I’m looking for a bit of guidance from the community.

I’ve built a couple of systems at this point, and I’m looking to experiment with overclocking. I have some old hardware laying around (we’re talking an AM2 CPU here) which I was planning on messing about with, both as a learning process and an experiment to see how well I can get it to run.

I have pretty much all the parts I need for this system, minus a PSU. From doing some research, there seems to be a lot of caution around budget models. I’m not planning on it seeing much use, but I don’t particularly want to brick the hardware (regardless of how old it is), and I’d quite like to be able to walk away from it without worrying my house is going to catch on fire. As a consequence, I’m not overly concerned about efficiency in this case (although I’m sort of assuming that efficiency tends to correlate with higher quality components?)- so should I be paying more attention to the amp delivery on the 12V rail?

Given that my budget for this project is essentially ‘as-cheap-as-it-can-be-without-everything-going-wrong’, would anyone kindly be able to suggest the general level/price point of PSU I should be looking at as a minimum? I live in the UK, if that plays any part in availability. If you were in my situation, would you just run it with low cost components and take the risk of it breaking?

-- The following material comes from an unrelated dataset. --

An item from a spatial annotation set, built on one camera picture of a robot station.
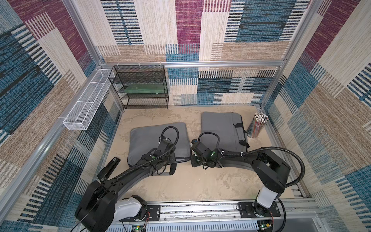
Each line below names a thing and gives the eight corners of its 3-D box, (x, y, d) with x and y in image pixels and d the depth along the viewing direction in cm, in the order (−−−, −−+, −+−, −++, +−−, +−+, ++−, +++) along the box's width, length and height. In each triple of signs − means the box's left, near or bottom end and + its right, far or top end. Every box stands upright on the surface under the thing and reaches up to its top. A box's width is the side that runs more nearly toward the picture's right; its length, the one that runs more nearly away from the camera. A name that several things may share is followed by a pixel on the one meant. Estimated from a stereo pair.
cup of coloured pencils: (248, 138, 103) (257, 121, 89) (245, 129, 107) (254, 112, 93) (259, 137, 103) (270, 121, 88) (255, 129, 107) (266, 112, 93)

Any guidance would be much appreciated. Thanks in advance!
 
Solution
You can usually find a few great deals for power supplies on new egg or just check pcpartpicker. If you don't mind dealing with rebates. I saw they had a some fairly decent evga psus for around 25$ after everything. I would play it safe and skip the 20$ generics. Just watch your temperatures.
You can usually find a few great deals for power supplies on new egg or just check pcpartpicker. If you don't mind dealing with rebates. I saw they had a some fairly decent evga psus for around 25$ after everything. I would play it safe and skip the 20$ generics. Just watch your temperatures.
 
Solution
I’m sort of assuming that efficiency tends to correlate with higher quality components
Not really. You can have some 80+ white units better than some gold units, for example (efficiency ratings). That said, top quality power supplies usually aren’t less than Gold.

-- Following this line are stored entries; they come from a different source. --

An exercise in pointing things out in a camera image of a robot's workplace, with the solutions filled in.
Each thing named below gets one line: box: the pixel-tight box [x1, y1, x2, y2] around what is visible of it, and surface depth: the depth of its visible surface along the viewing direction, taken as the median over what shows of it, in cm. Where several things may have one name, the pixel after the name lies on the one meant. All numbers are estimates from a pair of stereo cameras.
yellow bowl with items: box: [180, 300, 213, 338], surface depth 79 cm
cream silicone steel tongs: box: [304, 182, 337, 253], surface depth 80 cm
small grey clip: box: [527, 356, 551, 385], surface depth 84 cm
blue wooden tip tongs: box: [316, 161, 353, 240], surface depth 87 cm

should I be paying more attention to the amp delivery on the 12V rail?
As long as 12v rail capacity is sufficient for your system you should be looking at other aspects - build quality, electrical performance, protections, noise cable and size compatibility.
For a better recommendation, provide full system specs, so we can ensure compatibility.
Decent power supplies sell as cheap as £45. As budget options you’ll be looking at the Xilence Performance A+, Corsair CX/CXM 450/550, be Quiet Pure Power 10 400w+, be Quiet System power 9, Coolermaster MasterWatt (not lite).
 


OP stated they live in the UK. Also the 500B and S12ii are mediocre/overpriced.